Thirty minutes following a fluid percussion injury (FPI) over the left cerebral hemisphere, the animals received an intravenous infusion of 10, 28, 100, or 280 mM L-lactate (n = 10 for each group) for 3 h at a rate of 0.65 ml/h. Shams and control injured animals received a saline infusion. At 11-15 days post injury, cognitive deficits were examined using the Morris Water Maze (MWM) test. Three groups of rats were used for ATP analysis: shams, injured + saline infusion, and injury + the optimal lactate dose as determined by the MWM (n = 4/group). Additionally, a group receiving 280 mM L-lactate (n = 5) and one receiving a saline infusion (n = 3) were monitored for arterial blood variables and blood pressures.

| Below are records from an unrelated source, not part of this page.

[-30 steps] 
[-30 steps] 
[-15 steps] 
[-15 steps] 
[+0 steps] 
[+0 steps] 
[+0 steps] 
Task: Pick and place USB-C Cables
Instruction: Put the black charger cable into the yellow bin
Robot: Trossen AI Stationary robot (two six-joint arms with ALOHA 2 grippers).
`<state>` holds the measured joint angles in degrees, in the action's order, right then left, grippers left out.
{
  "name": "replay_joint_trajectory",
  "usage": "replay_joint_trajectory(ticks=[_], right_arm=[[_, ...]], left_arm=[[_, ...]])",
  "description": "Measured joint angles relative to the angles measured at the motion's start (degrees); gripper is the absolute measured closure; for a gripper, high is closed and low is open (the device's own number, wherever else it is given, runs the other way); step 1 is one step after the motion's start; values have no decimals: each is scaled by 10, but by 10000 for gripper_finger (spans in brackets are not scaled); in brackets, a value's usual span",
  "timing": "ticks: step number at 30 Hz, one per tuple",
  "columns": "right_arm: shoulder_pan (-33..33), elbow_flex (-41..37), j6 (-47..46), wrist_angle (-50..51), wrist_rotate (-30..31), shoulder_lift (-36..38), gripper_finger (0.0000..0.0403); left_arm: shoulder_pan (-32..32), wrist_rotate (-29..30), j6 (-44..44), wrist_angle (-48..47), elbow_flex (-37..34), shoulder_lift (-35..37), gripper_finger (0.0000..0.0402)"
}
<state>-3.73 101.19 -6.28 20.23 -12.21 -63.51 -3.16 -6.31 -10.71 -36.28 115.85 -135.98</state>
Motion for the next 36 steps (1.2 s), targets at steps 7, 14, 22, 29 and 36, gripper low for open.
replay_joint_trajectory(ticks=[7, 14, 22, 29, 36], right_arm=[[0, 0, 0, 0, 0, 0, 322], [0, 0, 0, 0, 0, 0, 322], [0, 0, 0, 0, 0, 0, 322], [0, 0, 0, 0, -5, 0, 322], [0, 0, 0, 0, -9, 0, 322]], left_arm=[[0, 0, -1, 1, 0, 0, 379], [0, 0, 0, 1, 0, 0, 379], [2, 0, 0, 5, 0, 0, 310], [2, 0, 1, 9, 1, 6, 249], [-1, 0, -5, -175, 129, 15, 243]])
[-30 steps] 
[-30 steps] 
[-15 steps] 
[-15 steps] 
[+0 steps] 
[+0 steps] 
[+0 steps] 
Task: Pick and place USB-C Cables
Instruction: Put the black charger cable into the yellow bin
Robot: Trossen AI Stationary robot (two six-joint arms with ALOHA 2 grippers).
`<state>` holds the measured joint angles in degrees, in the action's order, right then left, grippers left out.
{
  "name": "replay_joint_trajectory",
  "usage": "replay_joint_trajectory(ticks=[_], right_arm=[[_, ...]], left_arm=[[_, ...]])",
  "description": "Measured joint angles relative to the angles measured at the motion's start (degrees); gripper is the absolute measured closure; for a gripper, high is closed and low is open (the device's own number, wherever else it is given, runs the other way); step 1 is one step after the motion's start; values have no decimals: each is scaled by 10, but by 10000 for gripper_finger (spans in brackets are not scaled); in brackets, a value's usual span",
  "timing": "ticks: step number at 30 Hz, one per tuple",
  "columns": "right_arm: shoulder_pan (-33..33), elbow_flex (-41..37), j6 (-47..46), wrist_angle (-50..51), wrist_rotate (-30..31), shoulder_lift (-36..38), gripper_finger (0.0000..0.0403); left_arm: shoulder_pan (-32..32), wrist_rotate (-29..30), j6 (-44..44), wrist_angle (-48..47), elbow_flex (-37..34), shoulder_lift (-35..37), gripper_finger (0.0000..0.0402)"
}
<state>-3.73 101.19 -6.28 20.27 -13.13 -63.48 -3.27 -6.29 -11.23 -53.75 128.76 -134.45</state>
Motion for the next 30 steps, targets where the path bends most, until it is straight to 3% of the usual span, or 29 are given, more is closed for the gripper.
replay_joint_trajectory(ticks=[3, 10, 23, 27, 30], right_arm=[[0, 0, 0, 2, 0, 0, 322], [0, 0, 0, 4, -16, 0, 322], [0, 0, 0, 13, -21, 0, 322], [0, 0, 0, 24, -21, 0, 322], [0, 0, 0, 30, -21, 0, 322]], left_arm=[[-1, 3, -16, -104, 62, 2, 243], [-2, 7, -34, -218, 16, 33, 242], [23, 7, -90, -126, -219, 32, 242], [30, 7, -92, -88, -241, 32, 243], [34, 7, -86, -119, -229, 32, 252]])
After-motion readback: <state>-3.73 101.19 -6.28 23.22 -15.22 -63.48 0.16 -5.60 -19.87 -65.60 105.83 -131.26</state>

In the MWM test, only the 100 mM L-lactate-treated injured animals showed a significant reduction in cognitive deficits when compared to saline-treated injured animals (p <or= 0.05). In the ATP study, injured animals without treatment had a 53% reduction in ATP level in the ipsilateral cortex, while animals with 100 mM lactate treatment had a 28% reduction. (p <or= 0.05). No lactic acidosis was induced by the intravenous infusion of 280 mM L-lactate.


This study indicates that the intravenous infusion of 100 mM L-lactate provided the optimal concentration of the substrate to ameliorate cognitive impairment, probably via the regeneration of ATP following TBI in rats.